As a direct result of Lulun, the Ministry of Health in Ecuador changed its national recommendations on when to introduce eggs to babies. The partnership worked.
Lora Iannotti (left) discusses eggs as she tours Amazonic Gardens organic farm with owner Karen Ballardes in Baeza, Ecuador.
Iannotti and her collaborators spent this summer and fall organizing and cleaning up data collected from the hundreds of ultrasounds, blood tests and physical exams conducted in the field. They’ve been working meticulously, ensuring the anonymity of the intervention and control groups as long as possible. Once thorough analysis is completed in 2025, the team is hopeful that the Ministry of Health will follow the data to consider changes to dietary recommendations, as it did with Lulun. The researchers also point to other potential policies that might make a difference in infant health and growth, beginning in Ecuador but potentially around the world.
“If the results are important in terms of the comparison group, we will probably use them to advocate for policy changes to ensure access to animal protein, especially for women who live in rural and Indigenous communities,” Palacios says.
Ensuring access means addressing affordability, as inequity and malnutrition go hand in hand. “The idea in Mikhuna was to introduce food that you could find everywhere here in the market and that is easily accessible,” Vintimilla explains. “But when we did focus groups with the moms, they told us that, yes, they can buy it, but they cannot afford it.”
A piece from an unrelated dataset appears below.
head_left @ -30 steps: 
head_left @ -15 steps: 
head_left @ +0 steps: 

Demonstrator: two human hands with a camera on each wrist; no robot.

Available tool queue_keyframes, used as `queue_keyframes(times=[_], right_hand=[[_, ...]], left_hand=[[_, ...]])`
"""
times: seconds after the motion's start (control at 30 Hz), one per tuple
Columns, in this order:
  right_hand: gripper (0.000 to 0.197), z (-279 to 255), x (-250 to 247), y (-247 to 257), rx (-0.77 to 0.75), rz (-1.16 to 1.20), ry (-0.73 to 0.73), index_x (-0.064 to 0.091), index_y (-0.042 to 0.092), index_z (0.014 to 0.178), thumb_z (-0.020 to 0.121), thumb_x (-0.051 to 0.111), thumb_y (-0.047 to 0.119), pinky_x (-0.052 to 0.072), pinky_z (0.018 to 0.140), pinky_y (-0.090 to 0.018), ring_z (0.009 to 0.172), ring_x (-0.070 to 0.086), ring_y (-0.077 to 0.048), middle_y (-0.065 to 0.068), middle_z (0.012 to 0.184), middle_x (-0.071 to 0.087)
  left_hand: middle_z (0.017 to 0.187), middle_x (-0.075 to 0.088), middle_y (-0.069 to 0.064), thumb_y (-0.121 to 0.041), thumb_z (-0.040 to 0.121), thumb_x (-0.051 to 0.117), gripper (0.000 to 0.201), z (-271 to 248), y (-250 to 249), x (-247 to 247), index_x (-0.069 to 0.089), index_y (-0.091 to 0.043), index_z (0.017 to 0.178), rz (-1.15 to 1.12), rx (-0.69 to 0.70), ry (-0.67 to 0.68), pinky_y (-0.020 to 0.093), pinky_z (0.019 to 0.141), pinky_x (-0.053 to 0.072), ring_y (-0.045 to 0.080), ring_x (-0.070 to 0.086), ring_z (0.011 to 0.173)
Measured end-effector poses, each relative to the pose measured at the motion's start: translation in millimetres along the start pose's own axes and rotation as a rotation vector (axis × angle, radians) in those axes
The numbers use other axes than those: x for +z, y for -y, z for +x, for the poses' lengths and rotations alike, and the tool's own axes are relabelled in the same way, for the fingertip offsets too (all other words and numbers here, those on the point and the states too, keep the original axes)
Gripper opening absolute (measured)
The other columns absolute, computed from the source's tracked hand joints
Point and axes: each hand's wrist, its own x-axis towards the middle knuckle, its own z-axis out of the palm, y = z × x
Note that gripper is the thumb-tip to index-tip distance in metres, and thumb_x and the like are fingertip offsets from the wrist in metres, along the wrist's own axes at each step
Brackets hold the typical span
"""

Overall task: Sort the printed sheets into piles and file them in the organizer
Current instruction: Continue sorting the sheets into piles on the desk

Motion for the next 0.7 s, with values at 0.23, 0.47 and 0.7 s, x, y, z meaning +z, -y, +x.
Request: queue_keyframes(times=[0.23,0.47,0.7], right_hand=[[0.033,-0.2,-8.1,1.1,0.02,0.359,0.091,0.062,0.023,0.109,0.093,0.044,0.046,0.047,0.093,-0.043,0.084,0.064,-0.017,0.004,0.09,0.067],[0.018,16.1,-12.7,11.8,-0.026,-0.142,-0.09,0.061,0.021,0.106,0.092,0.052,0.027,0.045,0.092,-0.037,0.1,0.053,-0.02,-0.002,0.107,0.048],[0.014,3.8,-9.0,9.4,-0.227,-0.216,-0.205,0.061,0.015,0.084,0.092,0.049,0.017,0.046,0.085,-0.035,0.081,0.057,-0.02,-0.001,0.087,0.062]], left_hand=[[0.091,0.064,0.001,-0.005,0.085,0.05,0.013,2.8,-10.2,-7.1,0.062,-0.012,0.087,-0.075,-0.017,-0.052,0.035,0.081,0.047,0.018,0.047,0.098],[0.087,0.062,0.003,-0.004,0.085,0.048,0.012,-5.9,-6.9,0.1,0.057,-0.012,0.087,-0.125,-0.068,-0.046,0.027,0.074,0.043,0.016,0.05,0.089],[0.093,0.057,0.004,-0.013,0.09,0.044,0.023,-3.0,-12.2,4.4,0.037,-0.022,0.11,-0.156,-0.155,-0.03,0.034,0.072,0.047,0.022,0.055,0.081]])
“In public health, context means everything,” Iannotti says. It’s a grounding belief that she will continue to champion in her lab’s many projects around the globe, as well as in her public health leadership roles at WashU. In 2023, Iannotti became the first director for planetary health and environmental justice at WashU’s new Center for the Environment. As the previous associate dean for public health at the Brown School, she also played a major role in the planning of WashU’s soon-to-launch School of Public Health.
“Public health is fundamental to human well-being, and it’s also fascinating as a field of study in its connections to other disciplines and schools already at WashU,” Iannotti says. “If this isn’t the moment for public health, then what is?”